- _WHAT TO WORK ON_
The whole listing is to be returned exactly.

##### DATA SECTION

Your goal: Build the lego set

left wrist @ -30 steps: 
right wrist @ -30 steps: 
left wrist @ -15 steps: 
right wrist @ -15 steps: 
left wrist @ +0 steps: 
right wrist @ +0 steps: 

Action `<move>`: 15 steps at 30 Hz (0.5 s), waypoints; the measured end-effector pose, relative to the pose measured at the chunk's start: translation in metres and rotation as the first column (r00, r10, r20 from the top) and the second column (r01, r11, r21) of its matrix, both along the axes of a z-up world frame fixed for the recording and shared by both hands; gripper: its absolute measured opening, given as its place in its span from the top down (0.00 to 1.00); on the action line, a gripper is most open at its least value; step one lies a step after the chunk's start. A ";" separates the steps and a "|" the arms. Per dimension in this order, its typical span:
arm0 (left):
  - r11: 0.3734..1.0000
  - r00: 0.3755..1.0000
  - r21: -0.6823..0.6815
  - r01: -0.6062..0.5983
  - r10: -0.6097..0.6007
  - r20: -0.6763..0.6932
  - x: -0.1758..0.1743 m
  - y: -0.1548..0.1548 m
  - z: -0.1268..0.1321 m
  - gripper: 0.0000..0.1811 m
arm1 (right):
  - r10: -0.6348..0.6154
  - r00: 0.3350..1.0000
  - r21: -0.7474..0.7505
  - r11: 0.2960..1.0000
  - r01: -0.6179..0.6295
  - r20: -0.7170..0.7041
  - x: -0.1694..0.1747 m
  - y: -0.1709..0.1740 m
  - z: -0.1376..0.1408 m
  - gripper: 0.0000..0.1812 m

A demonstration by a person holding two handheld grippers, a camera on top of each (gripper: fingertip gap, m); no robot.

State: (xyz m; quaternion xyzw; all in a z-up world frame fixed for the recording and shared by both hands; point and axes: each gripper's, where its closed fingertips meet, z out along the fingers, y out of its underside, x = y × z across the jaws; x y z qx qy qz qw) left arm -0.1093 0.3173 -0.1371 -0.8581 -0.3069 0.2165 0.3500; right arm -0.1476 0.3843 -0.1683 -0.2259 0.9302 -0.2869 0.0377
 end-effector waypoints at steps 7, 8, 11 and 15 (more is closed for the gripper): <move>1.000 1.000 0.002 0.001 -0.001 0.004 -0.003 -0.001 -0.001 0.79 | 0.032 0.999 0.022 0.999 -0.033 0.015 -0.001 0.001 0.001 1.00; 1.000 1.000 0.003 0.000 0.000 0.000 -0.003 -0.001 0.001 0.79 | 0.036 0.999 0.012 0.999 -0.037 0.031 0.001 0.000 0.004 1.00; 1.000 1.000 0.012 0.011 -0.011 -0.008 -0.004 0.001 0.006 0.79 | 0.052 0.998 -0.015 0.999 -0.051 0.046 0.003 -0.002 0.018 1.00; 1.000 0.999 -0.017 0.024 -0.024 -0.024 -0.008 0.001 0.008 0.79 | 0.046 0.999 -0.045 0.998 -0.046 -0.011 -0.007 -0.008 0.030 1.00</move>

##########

- _EXERCISE RESULT_
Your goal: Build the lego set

left wrist @ -30 steps: 
right wrist @ -30 steps: 
left wrist @ -15 steps: 
right wrist @ -15 steps: 
left wrist @ +0 steps: 
right wrist @ +0 steps: 

Action `<move>`: 15 steps at 30 Hz (0.5 s), waypoints; the measured end-effector pose, relative to the pose measured at the chunk's start: translation in metres and rotation as the first column (r00, r10, r20 from the top) and the second column (r01, r11, r21) of its matrix, both along the axes of a z-up world frame fixed for the recording and shared by both hands; gripper: its absolute measured opening, given as its place in its span from the top down (0.00 to 1.00); on the action line, a gripper is most open at its least value; step one lies a step after the chunk's start. A ";" separates the steps and a "|" the arms. Per dimension in this order, its typical span:
arm0 (left):
  - r11: 0.3734..1.0000
  - r00: 0.3755..1.0000
  - r21: -0.6823..0.6815
  - r01: -0.6062..0.5983
  - r10: -0.6097..0.6007
  - r20: -0.6763..0.6932
  - x: -0.1758..0.1743 m
  - y: -0.1548..0.1548 m
  - z: -0.1268..0.1321 m
  - gripper: 0.0000..0.1811 m
arm1 (right):
  - r10: -0.6348..0.6154
  - r00: 0.3350..1.0000
  - r21: -0.7474..0.7505
  - r11: 0.2960..1.0000
  - r01: -0.6179..0.6295
  - r20: -0.7170..0.7041
  - x: -0.1694..0.1747 m
  - y: -0.1709..0.1740 m
  - z: -0.1376..0.1408 m
  - gripper: 0.0000..0.1812 m

A demonstration by a person holding two handheld grippers, a camera on top of each (gripper: fingertip gap, m); no robot.

State: (xyz m; quaternion xyzw; all in a z-up world frame fixed for the recording and shared by both hands; point and axes: each gripper's, where its closed fingertips meet, z out along the fingers, y out of its underside, x = y × z across the jaws; x y z qx qy qz qw) left arm -0.1093 0.3173 -0.1371 -0.8581 -0.3069 0.2165 0.3500; right arm -0.1476 0.3843 -0.1683 -0.2259 0.9302 -0.2869 0.0377
 end-effector waypoints at steps 7, 8, 11 and 15 (more is closed for the gripper): <move>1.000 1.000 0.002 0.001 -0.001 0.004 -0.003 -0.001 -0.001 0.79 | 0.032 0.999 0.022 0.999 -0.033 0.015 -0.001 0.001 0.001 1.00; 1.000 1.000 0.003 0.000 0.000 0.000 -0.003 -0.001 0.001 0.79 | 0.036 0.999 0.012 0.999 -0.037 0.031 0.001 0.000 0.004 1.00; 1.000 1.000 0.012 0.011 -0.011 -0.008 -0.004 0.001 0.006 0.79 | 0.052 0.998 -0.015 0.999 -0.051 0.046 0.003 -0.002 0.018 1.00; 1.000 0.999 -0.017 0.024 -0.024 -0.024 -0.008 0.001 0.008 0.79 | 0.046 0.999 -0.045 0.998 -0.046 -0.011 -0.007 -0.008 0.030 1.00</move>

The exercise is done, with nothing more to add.